Clone the git repository.
$ git clone https://github.com/ontop/vig.git
In order to build the project, simply run the following bash script.
$ ./build.sh
from the vig folder.
If the build script ran successfully, you should be able to observe an output as follows:
[SCRIPT] This is your config information:
[SCRIPT] resources folder: ${HOME}/resources
[SCRIPT] configuration file: ${HOME}/resources/configuration.conf
[SCRIPT] csvs folder: ${HOME}/resources/csvs
The configuration.conf
file contains the configuration of the generator. This file looks as follows:
# ====================
# Mandatory parameters
# ====================
jdbc-connector jdbc:mysql # The only connector supported, at the moment.
database-url <addr:port/dbName> # The address, port, and name of the source database.
database-user <user> # The username for the access to the source database.
database-pwd <pwd> # The password for the access to the source database.
# VIG generation mode. Either DB or OBDA (default). Since VIG 1.1, OBDA mode is preferred.
# The NPD Benchmark, v1.8.0 onwards, should be run in OBDA mode.
# OBDA mode reads also statistics from the mappings, and supports fixed-domain columns.
mode <DB|ODBA>
random-gen [true|false] # If true, then the generator will behave as a pure
# random generator. DB-mode only.
obda-file <path/mappings.obda> # The location of the mapping file in .obda format.
# IMPORTANT: Connection parameters should be set
# also in this file. OBDA-mode only.
scale <value> # Scaling factor value. Default: 1.0
# ======================================================================================
# Advanced parameters. Commented out, as usually the defaults values are enough. You can
# check what the default values are set to by running VIG with the --help option.
# ======================================================================================
# fixed <table1.col1> <table2.col2> ... # Manually specified fixed-domain columns. OBDA-mode only.
# non-fixed <table1.col1> <table2.col2> ...# Manually specified non fixed-domain columns. OBDA-mode only.

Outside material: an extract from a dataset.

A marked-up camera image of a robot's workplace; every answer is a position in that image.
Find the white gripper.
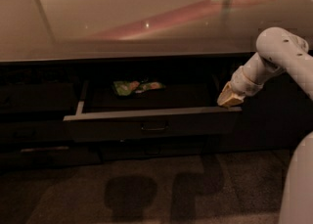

# Time (ms) allowed for the columns-cluster analysis. Given a columns cluster {A,B,C} of columns A, B,
# and C,VIG tries to compute the cardinality of all possible intersections between these three columns,
# namely AB, AC, BC and ABC. If timeout is reached, say, while evaluating cardinality of the intersection
# ABC, then such cardinality is assumed to be zero (hence, no value will be generated in the intersection
# of the columns A,B, and C). OBDA-mode only.
# cc-timeout <value>
# tables <table1> <table2> ... # Generate only the specified tables.
# columns <table1.col1> <table2.col2> ... # Generate only the specified columns.
For a complete list of the vig command-line options, please refer to the help utility by running
$ java -jar vig.jar --help
or
$ java -jar vig.jar --help-verbose
Command-line options override the parameters provided through the configuration file.
After having set up the configuration file, simply execute the jar
$ java -jar vig.jar
1) Launch the build script from the vig directory:
./build.sh
2) Create the desired source database, e.g.
$ mysql --user="username" --host="address" --password="password" npdSource < npd-data-dump.sql
3) Set up the configuration file in resources/configuration.conf
.
jdbc-connector jdbc:mysql
database-url db_host/db_name
database-user user
database-pwd pwd
mode OBDA
obda-file resources/npd-v2-ql_a.obda
scale 2
In our configuration, we have set up the scaling factor to 2 through the parameter scale 2
.
5) If we have set the mode to OBDA, as in our example, then we need to put mappings in the location we specified in the configuration file (resources/npd-v2-ql_a.obda
in our example). Morover, we need to set up the connection parameters in the mappings file:
[SourceDeclaration]
sourceUri http://sws.ifi.uio.no/vocab/npd-v2
connectionUrl jdbc:mysql://db_host/db_name
username user
password pwd
driverClass com.mysql.jdbc.Driver
4) We are now ready to run VIG, specifying the location of the resources folder.
$ java -jar vig.jar --res="resources"
5) The csv files will be generated in the directory resources/csvs
.
6) Import the csv files into the RDBMS.